Exercise prompt |
Drop all images. Then write out each line below exactly as given.

START Supplied material

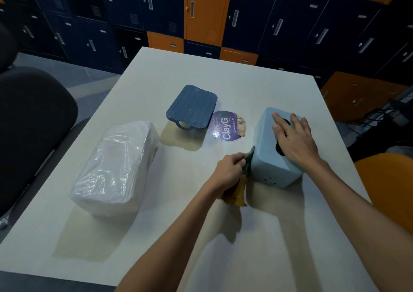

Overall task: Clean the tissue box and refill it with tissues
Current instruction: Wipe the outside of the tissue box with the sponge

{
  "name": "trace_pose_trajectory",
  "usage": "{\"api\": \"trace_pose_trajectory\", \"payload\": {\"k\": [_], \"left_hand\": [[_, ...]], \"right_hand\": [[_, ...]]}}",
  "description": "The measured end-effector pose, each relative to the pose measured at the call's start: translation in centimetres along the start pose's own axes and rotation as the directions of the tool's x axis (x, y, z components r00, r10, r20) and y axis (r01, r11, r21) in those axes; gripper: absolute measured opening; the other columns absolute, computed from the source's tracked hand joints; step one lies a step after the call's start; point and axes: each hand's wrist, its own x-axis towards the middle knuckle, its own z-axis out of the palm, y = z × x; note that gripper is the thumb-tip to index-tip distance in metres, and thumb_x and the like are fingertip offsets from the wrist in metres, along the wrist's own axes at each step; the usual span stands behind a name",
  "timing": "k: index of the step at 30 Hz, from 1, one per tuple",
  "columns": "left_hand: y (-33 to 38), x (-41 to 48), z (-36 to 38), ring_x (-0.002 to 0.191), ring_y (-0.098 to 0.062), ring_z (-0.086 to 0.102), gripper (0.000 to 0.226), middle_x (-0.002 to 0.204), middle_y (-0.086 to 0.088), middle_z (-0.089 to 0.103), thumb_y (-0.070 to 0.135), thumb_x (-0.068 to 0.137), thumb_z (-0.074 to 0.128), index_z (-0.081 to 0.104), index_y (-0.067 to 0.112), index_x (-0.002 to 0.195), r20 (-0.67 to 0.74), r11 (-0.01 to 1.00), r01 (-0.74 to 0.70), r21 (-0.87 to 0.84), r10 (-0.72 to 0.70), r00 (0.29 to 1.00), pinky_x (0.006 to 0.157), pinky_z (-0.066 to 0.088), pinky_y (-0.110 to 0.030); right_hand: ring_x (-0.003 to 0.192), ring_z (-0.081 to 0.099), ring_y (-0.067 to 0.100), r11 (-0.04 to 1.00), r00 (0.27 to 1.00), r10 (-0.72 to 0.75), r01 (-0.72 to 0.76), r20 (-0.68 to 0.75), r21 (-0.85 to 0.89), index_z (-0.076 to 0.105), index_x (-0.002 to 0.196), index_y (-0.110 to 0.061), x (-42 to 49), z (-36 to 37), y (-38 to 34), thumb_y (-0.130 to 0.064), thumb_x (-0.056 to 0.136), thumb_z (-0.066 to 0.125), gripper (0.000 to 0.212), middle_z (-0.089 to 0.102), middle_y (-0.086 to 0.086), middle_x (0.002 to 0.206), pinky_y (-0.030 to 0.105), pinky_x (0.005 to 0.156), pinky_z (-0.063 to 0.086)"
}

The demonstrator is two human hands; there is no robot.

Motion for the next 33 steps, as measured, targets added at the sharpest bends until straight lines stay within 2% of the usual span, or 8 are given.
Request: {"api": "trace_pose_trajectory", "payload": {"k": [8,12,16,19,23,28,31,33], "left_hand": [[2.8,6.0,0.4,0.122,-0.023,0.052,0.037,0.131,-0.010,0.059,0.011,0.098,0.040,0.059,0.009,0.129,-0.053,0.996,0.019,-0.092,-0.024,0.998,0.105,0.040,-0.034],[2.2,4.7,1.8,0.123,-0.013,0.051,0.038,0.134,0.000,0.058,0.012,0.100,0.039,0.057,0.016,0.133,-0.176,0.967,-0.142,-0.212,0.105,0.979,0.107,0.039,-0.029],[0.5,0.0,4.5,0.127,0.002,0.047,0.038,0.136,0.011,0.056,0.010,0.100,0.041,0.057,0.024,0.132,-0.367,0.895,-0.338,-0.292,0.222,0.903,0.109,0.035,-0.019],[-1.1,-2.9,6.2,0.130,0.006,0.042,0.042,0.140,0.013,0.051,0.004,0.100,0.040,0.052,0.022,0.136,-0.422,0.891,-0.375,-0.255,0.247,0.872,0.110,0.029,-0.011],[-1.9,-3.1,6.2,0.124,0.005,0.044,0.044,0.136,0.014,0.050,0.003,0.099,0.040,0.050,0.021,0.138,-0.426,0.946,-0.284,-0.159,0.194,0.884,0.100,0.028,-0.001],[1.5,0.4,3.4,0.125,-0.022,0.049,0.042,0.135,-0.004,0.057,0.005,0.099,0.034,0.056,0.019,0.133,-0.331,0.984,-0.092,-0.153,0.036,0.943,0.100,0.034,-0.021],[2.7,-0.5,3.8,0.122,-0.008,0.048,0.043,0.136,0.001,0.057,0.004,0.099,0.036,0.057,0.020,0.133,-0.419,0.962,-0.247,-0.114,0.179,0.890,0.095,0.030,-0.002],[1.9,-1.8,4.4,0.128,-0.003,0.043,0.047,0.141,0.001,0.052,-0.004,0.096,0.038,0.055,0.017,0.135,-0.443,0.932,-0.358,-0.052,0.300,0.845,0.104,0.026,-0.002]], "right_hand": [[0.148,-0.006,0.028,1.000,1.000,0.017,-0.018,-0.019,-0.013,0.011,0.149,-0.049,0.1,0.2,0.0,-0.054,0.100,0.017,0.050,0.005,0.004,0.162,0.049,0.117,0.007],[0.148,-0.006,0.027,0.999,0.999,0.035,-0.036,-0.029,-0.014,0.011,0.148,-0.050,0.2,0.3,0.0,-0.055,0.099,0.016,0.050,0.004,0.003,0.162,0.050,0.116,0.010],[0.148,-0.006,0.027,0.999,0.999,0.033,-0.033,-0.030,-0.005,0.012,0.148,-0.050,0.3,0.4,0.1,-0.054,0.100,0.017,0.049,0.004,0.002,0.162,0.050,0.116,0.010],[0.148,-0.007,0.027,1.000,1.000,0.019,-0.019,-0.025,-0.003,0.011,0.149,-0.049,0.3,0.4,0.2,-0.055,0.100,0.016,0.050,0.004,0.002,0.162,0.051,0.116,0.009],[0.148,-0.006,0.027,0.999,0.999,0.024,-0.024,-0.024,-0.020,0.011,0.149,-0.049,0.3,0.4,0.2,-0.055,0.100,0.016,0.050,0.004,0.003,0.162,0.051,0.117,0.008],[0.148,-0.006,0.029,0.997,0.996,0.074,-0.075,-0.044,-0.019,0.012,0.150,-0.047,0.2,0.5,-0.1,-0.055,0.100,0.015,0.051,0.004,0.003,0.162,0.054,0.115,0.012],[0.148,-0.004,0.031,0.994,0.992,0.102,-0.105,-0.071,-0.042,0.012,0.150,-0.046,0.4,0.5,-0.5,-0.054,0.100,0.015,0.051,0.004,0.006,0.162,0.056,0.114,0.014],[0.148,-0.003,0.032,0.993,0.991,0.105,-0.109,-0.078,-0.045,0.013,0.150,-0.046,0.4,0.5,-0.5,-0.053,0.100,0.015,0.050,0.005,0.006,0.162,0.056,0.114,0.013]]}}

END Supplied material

Written response |
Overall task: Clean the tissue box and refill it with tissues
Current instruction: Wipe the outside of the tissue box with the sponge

{
  "name": "trace_pose_trajectory",
  "usage": "{\"api\": \"trace_pose_trajectory\", \"payload\": {\"k\": [_], \"left_hand\": [[_, ...]], \"right_hand\": [[_, ...]]}}",
  "description": "The measured end-effector pose, each relative to the pose measured at the call's start: translation in centimetres along the start pose's own axes and rotation as the directions of the tool's x axis (x, y, z components r00, r10, r20) and y axis (r01, r11, r21) in those axes; gripper: absolute measured opening; the other columns absolute, computed from the source's tracked hand joints; step one lies a step after the call's start; point and axes: each hand's wrist, its own x-axis towards the middle knuckle, its own z-axis out of the palm, y = z × x; note that gripper is the thumb-tip to index-tip distance in metres, and thumb_x and the like are fingertip offsets from the wrist in metres, along the wrist's own axes at each step; the usual span stands behind a name",
  "timing": "k: index of the step at 30 Hz, from 1, one per tuple",
  "columns": "left_hand: y (-33 to 38), x (-41 to 48), z (-36 to 38), ring_x (-0.002 to 0.191), ring_y (-0.098 to 0.062), ring_z (-0.086 to 0.102), gripper (0.000 to 0.226), middle_x (-0.002 to 0.204), middle_y (-0.086 to 0.088), middle_z (-0.089 to 0.103), thumb_y (-0.070 to 0.135), thumb_x (-0.068 to 0.137), thumb_z (-0.074 to 0.128), index_z (-0.081 to 0.104), index_y (-0.067 to 0.112), index_x (-0.002 to 0.195), r20 (-0.67 to 0.74), r11 (-0.01 to 1.00), r01 (-0.74 to 0.70), r21 (-0.87 to 0.84), r10 (-0.72 to 0.70), r00 (0.29 to 1.00), pinky_x (0.006 to 0.157), pinky_z (-0.066 to 0.088), pinky_y (-0.110 to 0.030); right_hand: ring_x (-0.003 to 0.192), ring_z (-0.081 to 0.099), ring_y (-0.067 to 0.100), r11 (-0.04 to 1.00), r00 (0.27 to 1.00), r10 (-0.72 to 0.75), r01 (-0.72 to 0.76), r20 (-0.68 to 0.75), r21 (-0.85 to 0.89), index_z (-0.076 to 0.105), index_x (-0.002 to 0.196), index_y (-0.110 to 0.061), x (-42 to 49), z (-36 to 37), y (-38 to 34), thumb_y (-0.130 to 0.064), thumb_x (-0.056 to 0.136), thumb_z (-0.066 to 0.125), gripper (0.000 to 0.212), middle_z (-0.089 to 0.102), middle_y (-0.086 to 0.086), middle_x (0.002 to 0.206), pinky_y (-0.030 to 0.105), pinky_x (0.005 to 0.156), pinky_z (-0.063 to 0.086)"
}

The demonstrator is two human hands; there is no robot.

Motion for the next 33 steps, as measured, targets added at the sharpest bends until straight lines stay within 2% of the usual span, or 8 are given.
Request: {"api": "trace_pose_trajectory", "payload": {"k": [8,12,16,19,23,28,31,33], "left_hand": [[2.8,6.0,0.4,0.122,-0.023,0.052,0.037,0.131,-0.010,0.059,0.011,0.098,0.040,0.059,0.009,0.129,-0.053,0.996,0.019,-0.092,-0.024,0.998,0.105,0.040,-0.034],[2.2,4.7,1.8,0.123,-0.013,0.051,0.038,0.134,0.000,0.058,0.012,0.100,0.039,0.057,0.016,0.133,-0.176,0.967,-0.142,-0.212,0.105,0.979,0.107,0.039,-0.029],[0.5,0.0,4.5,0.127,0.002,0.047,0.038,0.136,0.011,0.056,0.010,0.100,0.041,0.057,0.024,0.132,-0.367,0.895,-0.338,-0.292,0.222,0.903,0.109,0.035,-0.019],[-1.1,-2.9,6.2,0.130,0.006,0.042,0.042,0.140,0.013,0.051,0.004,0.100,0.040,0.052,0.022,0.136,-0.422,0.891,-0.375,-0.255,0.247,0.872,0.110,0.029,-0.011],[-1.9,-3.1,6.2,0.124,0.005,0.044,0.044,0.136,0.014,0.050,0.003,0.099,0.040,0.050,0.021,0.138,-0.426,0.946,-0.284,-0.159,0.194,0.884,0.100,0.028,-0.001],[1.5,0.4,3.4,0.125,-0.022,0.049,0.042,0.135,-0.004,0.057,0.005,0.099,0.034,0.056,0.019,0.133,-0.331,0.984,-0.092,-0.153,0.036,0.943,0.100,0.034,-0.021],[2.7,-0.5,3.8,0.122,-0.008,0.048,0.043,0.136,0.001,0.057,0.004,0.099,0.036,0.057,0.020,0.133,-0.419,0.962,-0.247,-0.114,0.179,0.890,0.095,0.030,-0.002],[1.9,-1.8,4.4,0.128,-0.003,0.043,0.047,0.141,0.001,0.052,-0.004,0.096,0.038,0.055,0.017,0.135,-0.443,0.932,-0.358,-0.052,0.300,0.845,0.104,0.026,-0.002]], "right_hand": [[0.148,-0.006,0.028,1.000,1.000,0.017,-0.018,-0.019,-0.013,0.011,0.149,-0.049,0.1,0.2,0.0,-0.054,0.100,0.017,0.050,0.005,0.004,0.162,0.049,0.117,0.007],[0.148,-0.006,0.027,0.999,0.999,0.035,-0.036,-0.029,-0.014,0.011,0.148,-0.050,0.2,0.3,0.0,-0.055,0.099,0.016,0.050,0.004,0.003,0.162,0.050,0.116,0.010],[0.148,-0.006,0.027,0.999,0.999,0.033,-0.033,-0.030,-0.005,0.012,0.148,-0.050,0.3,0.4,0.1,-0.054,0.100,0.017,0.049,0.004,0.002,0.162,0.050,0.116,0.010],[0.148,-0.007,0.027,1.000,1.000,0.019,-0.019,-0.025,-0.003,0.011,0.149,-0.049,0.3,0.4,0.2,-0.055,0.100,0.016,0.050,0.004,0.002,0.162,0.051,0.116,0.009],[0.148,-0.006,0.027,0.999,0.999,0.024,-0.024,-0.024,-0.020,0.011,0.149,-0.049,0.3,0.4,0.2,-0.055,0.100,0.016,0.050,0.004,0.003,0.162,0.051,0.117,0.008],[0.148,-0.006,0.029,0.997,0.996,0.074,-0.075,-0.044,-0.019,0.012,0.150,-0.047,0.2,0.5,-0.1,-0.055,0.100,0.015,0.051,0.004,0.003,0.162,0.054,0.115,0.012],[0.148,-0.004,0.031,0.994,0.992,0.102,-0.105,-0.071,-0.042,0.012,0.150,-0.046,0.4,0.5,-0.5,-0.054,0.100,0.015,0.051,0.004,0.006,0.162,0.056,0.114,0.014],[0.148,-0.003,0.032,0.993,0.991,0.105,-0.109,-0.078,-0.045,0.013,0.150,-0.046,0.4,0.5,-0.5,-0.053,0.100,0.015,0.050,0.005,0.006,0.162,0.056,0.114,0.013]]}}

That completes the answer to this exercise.